1. Field of the Invention
The present invention relates to a solid polyelectrolyte membrane for fuel cells, and to a method for producing it.
2. Discussion of the Background
A polyelectrolyte-type fuel cell comprises a gas-diffusing cathode electrode, a gas-diffusing anode electrode and a solid polyelectrolyte membrane. Oxygen gas and hydrogen gas are supplied to the cathode and the anode, respectively, to generate electricity between the electrodes. The function of the polyelectrolyte membrane is to transport hydrogen ions, formed around the gas-diffusing anode electrode, to the gas-diffusing cathode electrode. Around the gas-diffusing cathode electrode, the thus-transported hydrogen ions react with oxygen gas and electrons to produce water.

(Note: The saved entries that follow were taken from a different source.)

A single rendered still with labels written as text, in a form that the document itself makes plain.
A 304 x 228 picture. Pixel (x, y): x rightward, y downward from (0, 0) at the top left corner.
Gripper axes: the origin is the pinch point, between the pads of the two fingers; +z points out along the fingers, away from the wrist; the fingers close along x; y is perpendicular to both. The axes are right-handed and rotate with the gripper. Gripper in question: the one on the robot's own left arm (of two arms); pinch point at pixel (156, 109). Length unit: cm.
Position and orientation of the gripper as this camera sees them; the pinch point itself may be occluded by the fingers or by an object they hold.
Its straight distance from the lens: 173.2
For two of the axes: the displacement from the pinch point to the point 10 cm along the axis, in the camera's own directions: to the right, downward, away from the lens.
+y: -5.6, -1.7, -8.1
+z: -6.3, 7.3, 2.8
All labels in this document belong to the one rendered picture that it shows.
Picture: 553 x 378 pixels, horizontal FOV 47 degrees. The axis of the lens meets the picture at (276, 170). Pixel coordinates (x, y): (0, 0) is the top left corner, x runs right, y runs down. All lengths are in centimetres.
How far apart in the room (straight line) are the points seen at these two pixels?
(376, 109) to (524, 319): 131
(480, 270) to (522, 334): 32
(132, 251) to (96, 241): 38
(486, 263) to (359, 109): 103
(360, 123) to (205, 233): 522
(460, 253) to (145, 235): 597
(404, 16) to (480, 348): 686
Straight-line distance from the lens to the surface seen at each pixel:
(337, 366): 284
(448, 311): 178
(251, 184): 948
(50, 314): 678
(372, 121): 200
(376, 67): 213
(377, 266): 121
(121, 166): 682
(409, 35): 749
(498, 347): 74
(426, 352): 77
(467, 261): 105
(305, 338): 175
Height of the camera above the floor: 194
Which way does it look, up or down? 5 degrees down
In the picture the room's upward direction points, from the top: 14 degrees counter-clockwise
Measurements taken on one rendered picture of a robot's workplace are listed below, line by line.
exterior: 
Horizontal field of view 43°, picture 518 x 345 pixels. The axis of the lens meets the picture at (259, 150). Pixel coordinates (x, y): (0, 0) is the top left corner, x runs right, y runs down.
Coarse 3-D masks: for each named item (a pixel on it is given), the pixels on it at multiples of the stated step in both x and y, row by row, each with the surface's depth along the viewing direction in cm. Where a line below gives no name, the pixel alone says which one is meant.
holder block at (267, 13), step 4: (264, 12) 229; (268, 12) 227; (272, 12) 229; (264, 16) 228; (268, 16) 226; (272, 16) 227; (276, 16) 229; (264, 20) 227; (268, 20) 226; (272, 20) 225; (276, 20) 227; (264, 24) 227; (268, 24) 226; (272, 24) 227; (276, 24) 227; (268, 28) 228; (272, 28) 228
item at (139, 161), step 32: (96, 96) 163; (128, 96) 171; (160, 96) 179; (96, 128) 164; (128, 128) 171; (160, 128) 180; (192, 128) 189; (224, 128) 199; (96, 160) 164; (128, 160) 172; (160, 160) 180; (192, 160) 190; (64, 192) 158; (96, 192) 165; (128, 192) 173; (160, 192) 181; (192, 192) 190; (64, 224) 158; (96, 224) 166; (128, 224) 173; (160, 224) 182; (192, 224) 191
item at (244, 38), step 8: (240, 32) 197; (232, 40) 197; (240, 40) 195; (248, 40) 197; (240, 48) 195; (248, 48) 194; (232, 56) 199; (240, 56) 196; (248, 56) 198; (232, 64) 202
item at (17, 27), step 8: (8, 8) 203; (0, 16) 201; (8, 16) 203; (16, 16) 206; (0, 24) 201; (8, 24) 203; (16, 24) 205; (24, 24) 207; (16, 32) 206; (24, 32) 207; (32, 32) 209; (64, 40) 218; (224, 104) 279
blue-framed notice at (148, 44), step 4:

The performance of the cell depends on the catalytic activity of the catalyst used in each gas-diffusing electrode, the gas-diffusing ability of each electrode, the hydrogen ion conductivity of the solid polyelectrolyte membrane, etc. Therefore, the internal resistance of the cell could be smaller when the solid polyelectrolyte membrane in the cell has a higher hydrogen ion conductivity, resulting in superior performance of the cell.
The solid polyelectrolyte membrane is produced by forming a resin having an ion-exchanging function into films; a membrane having a higher degree of ion-exchanging capacity having a higher degree of ion conductivity. Compared with other cells, the solid polyelectrolyte-type fuel cell is more compact and produces more power. Therefore, in the future, this type of fuel cell will be widely used as the power source for electric cars.
In solid polyelectrolyte-type fuel cells produced in the early years, an ion-exchange membrane used was prepared by infiltrating monomers of styrene and divinylbenzene into a reinforcing cloth followed by copolymeriztion, as the electrolyte membrane. However, since its durability is extremely poor, this ion-exchange membrane is impractical. Since then, perfluorosulfonic acid membranes (trade name, NAFION) developed by DUPONT have been generally used.
The perfluorosulfonic acid membranes have good ion conductivity and durability. However, since they are formed from a fluorine resin, they are extremely expensive, which is a serious bar to the commercialization of solid polyelectrolyte-type fuel cells for electric cars. For these reasons, various studies have heretofore been made for developing inexpensive electrolyte membranes capable of being substituted for NAFION. However, it has been presumed that electrolyte membranes essentially comprising a hydrocarbon resin will decompose at the hydrocarbon polymer chains by the action of peroxides or active radicals formed as intermediates in the electrode reaction, and it has been reported that, when such electrolyte membranes are used in cells, the cell output is lowered immediately after the cells have started.